### HOW TO COMPLETE THIS TASK
Taking the line that contains "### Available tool" as the first, copy exactly every line through the last line of the records, and nothing else.

### DATA PROVIDED
※ ※ ※

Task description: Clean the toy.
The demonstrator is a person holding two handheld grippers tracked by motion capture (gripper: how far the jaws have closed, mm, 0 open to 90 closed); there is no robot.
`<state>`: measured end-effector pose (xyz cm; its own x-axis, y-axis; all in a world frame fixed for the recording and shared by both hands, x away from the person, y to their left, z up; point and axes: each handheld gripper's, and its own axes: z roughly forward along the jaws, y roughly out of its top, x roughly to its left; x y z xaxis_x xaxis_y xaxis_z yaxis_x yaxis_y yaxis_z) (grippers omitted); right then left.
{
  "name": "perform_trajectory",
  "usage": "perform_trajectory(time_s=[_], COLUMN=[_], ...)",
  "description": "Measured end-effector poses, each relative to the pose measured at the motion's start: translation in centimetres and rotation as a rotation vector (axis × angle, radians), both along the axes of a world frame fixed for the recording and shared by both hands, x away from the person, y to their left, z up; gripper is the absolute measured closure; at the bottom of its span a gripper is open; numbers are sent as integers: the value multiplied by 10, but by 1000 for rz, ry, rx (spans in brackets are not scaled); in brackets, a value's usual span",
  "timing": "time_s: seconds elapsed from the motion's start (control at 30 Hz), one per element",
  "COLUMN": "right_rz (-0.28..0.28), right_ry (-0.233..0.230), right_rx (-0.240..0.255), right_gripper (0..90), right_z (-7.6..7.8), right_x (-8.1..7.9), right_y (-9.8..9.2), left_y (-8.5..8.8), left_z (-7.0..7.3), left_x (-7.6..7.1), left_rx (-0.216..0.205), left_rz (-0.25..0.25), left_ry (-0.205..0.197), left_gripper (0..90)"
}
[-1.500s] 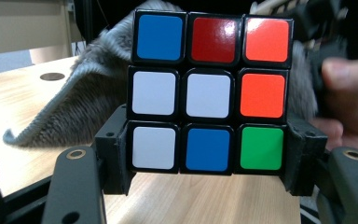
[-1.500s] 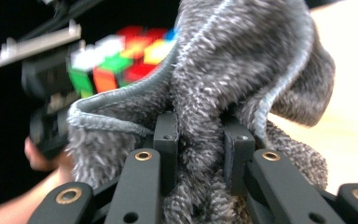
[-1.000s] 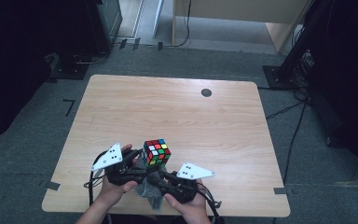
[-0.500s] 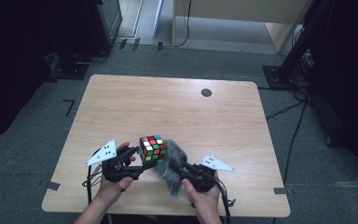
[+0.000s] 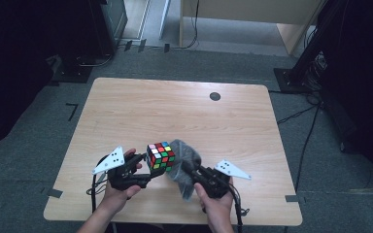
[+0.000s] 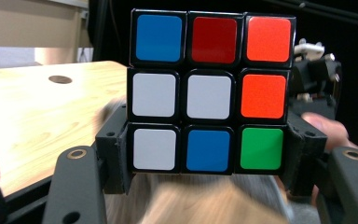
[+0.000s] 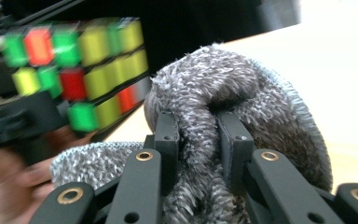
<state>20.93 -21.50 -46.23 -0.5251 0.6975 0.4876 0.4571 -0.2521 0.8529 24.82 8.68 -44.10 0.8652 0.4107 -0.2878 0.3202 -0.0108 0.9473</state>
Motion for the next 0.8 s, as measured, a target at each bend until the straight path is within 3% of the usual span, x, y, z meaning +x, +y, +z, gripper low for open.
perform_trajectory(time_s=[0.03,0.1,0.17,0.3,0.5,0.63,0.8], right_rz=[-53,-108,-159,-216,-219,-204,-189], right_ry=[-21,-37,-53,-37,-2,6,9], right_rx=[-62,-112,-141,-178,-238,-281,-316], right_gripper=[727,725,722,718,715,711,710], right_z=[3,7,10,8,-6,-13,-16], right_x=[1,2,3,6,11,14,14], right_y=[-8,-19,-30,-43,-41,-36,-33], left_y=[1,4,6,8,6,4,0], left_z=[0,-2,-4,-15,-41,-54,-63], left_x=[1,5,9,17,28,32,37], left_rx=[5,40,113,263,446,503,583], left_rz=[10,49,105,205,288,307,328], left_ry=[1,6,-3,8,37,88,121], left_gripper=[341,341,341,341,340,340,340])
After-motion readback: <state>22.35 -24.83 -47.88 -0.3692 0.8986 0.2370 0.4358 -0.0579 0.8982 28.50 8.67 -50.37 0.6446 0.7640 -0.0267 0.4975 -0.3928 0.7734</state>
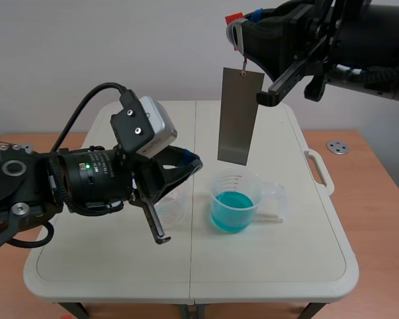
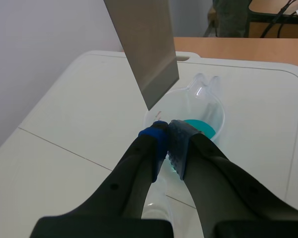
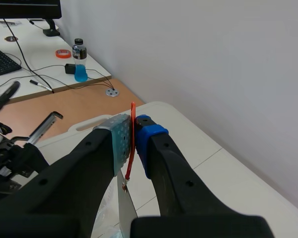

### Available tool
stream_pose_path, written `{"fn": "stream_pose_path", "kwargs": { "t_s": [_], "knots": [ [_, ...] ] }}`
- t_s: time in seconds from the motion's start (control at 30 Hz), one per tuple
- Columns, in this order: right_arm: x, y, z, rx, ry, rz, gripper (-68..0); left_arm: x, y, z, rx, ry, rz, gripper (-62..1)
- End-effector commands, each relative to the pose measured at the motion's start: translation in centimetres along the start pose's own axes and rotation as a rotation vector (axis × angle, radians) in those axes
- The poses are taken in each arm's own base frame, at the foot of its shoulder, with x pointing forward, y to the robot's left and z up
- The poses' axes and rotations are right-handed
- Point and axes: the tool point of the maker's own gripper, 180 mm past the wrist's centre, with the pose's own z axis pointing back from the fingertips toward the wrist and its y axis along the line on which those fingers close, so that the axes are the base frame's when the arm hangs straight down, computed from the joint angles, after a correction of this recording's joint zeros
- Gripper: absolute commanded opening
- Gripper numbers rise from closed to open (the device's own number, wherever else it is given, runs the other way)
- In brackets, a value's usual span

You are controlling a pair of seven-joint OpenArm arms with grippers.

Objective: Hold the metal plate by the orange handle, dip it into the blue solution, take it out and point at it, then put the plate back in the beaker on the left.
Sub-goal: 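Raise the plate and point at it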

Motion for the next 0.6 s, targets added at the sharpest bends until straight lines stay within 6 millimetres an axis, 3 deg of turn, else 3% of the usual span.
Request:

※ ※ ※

### SOLUTION TO THIS EXERCISE
### Available tool
stream_pose_path, written `{"fn": "stream_pose_path", "kwargs": { "t_s": [_], "knots": [ [_, ...] ] }}`
- t_s: time in seconds from the motion's start (control at 30 Hz), one per tuple
- Columns, in this order: right_arm: x, y, z, rx, ry, rz, gripper (-68..0); left_arm: x, y, z, rx, ry, rz, gripper (-62..1)
- End-effector commands, each relative to the pose measured at the motion's start: translation in centimetres along the start pose's own axes and rotation as a rotation vector (axis × angle, radians) in those axes
- The poses are taken in each arm's own base frame, at the foot of its shoulder, with x pointing forward, y to the robot's left and z up
- The poses' axes and rotations are right-handed
- Point and axes: the tool point of the maker's own gripper, 180 mm past the wrist's centre, with the pose's own z axis pointing back from the fingertips toward the wrist and its y axis along the line on which those fingers close, so that the axes are the base frame's when the arm hangs straight down, computed from the joint angles, after a correction of this recording's joint zeros
- Gripper: absolute commanded opening
- Gripper numbers rise from closed to open (the device's own number, wherever else it is given, runs the other way)
- In brackets, a value's usual span

You are controlling a pair of seven-joint OpenArm arms with grippers.

Objective: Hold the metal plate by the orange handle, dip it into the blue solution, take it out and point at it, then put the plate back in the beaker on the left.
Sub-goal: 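Raise the plate and point at it
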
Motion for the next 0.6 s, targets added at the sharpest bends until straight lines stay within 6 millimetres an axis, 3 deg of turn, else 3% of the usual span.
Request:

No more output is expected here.